| Problem description |
The records below hold a stretch from the line with "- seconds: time" through the line with "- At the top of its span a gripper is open"; return exactly those lines, ends included, and nothing more.

| Source information |
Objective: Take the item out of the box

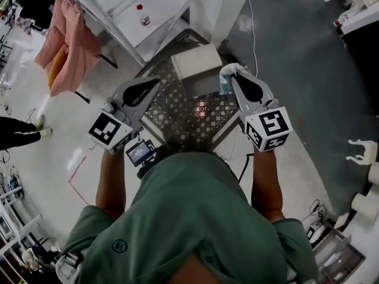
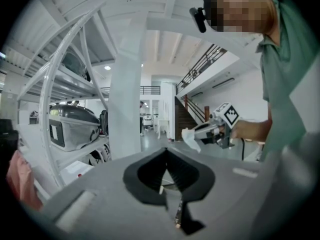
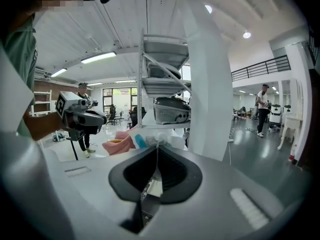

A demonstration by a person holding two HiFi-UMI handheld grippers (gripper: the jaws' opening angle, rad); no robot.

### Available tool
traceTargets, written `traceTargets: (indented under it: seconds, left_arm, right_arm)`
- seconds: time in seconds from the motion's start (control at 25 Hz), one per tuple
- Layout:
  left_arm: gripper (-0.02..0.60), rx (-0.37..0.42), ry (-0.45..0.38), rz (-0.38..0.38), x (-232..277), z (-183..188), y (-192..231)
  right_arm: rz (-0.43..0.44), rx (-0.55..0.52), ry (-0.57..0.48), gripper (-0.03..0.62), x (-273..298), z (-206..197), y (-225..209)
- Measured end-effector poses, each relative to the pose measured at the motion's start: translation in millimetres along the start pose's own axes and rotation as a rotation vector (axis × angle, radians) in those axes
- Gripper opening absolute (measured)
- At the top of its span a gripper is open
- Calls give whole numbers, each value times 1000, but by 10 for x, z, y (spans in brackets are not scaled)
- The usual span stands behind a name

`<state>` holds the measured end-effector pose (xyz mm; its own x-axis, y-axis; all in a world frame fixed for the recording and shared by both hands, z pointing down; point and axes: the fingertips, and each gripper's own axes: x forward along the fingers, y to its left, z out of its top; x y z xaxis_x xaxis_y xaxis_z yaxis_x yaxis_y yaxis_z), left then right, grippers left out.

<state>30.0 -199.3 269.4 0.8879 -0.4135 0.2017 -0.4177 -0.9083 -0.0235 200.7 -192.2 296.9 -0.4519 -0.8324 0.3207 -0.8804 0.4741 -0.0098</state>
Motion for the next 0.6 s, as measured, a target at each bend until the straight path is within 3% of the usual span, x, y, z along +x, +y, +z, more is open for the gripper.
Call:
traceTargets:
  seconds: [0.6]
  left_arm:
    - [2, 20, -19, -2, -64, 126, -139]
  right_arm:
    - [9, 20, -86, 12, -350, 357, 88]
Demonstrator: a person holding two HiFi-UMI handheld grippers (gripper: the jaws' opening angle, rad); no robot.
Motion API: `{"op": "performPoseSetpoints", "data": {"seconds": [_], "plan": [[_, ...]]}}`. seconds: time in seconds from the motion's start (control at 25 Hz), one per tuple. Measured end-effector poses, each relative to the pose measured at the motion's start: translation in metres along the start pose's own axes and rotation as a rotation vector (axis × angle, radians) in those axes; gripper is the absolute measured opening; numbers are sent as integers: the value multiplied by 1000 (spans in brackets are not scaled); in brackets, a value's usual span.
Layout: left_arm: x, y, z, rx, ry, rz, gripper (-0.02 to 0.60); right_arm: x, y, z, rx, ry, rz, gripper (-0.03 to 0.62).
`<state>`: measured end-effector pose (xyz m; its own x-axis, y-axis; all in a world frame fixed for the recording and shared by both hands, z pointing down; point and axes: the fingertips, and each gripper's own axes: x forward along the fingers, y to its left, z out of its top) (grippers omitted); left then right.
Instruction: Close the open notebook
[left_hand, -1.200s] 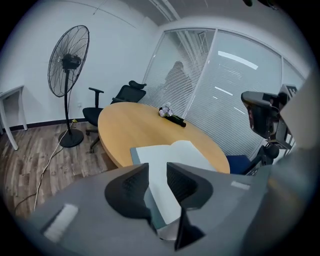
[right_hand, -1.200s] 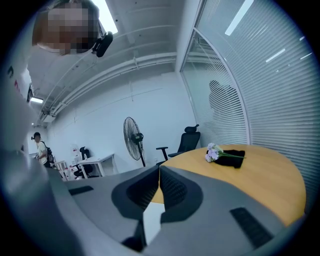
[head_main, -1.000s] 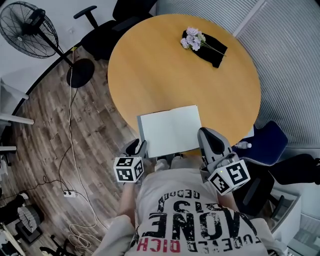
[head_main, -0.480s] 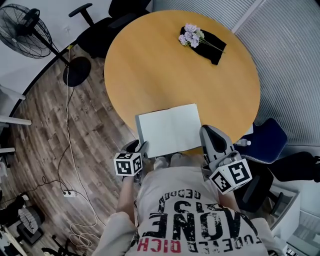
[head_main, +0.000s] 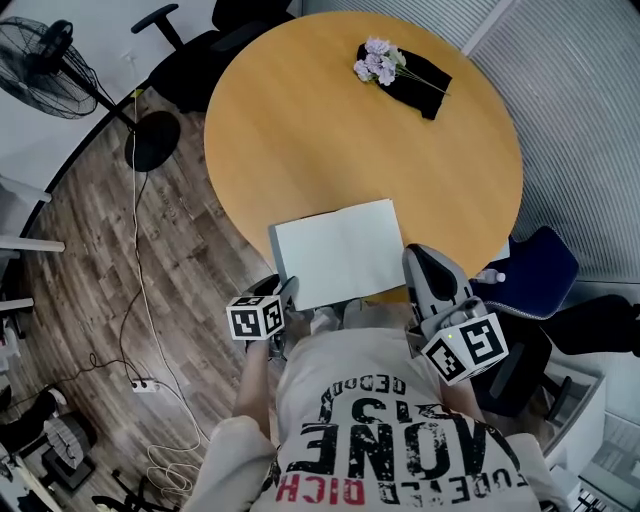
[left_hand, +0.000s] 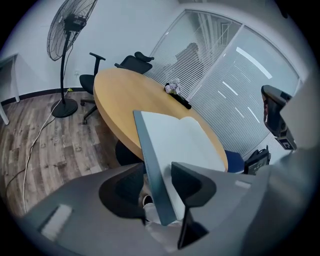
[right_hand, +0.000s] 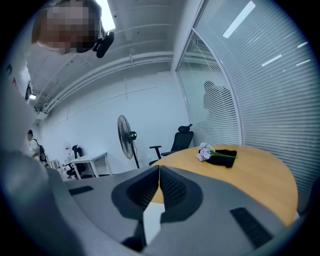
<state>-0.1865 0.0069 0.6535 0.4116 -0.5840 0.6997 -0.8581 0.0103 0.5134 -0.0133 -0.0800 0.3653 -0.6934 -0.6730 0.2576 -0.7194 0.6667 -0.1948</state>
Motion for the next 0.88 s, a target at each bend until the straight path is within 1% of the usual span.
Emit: {"op": "performPoseSetpoints", "data": {"seconds": [0.36, 0.52, 0.68, 0.88], "plan": [[0, -2, -1, -4, 9, -24, 167, -9, -7, 0, 10, -11, -22, 12], [-3, -2, 0, 36, 34, 7, 129, -10, -5, -1, 13, -14, -16, 12], [-9, 0, 2, 49, 31, 47, 55, -12, -3, 0, 15, -22, -19, 12], [-11, -2, 5, 64, 29, 54, 46, -15, -3, -2, 22, -26, -31, 12]]}}
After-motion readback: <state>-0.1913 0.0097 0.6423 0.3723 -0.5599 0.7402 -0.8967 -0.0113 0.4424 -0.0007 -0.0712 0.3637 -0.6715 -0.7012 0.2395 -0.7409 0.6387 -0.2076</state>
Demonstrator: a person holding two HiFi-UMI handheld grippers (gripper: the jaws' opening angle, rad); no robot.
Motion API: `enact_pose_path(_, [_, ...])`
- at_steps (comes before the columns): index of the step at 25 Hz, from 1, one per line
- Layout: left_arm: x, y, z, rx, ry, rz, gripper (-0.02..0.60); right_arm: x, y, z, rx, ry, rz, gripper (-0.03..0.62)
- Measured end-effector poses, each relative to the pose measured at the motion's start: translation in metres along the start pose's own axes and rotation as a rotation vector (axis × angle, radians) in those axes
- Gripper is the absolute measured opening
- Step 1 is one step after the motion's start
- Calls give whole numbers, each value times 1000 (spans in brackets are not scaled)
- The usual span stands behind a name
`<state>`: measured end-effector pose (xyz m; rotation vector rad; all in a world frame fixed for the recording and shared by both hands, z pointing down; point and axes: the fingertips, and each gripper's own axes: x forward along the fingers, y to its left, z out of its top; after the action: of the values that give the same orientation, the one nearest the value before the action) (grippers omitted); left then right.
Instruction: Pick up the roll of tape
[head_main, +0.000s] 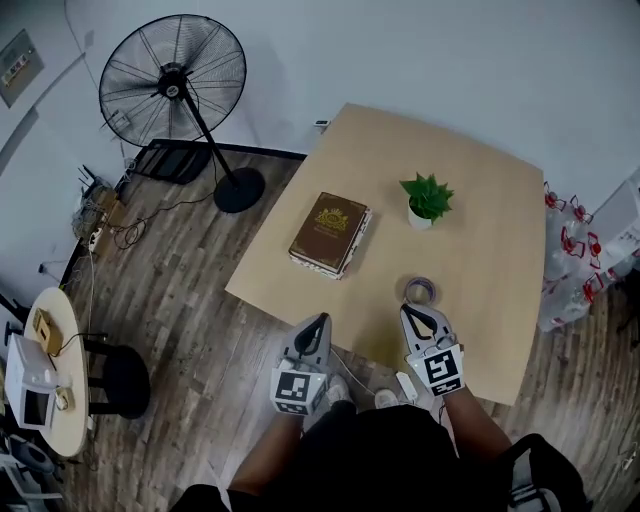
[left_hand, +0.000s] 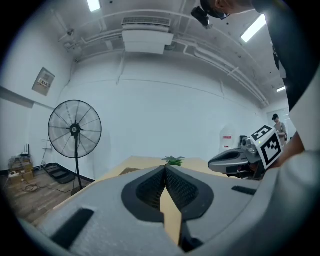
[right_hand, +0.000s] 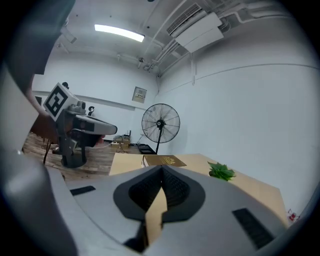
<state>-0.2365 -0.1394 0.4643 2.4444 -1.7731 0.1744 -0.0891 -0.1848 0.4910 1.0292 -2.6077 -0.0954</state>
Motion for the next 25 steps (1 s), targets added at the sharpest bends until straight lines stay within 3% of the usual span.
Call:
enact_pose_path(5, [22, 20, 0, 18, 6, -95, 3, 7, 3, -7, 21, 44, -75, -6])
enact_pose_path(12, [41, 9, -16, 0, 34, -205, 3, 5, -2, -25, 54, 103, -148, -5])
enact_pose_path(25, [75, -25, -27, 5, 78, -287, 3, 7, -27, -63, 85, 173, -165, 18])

| Task output |
- seconds: time in seconds from the motion's start (control at 25 Hz), one per tuple
- Layout:
  left_arm: gripper (-0.02..0.60), rx (-0.37..0.42), ry (-0.45..0.38), rz (-0.38..0.38), x (-232..277), z (-183..188), y (-192..231)
  right_arm: rz (-0.43..0.44), rx (-0.55..0.52), ry (-0.57..0.48), gripper (-0.03..0.62), x (-273..298), z (-206..197), y (-225..209)
- Measured end-effector poses, each relative to the pose measured at the motion's start: translation in millimetres along the start pose's own axes and rotation as a rotation vector (axis × angle, radians) in those axes
- Gripper opening absolute (measured)
- At the top of its span a gripper is open

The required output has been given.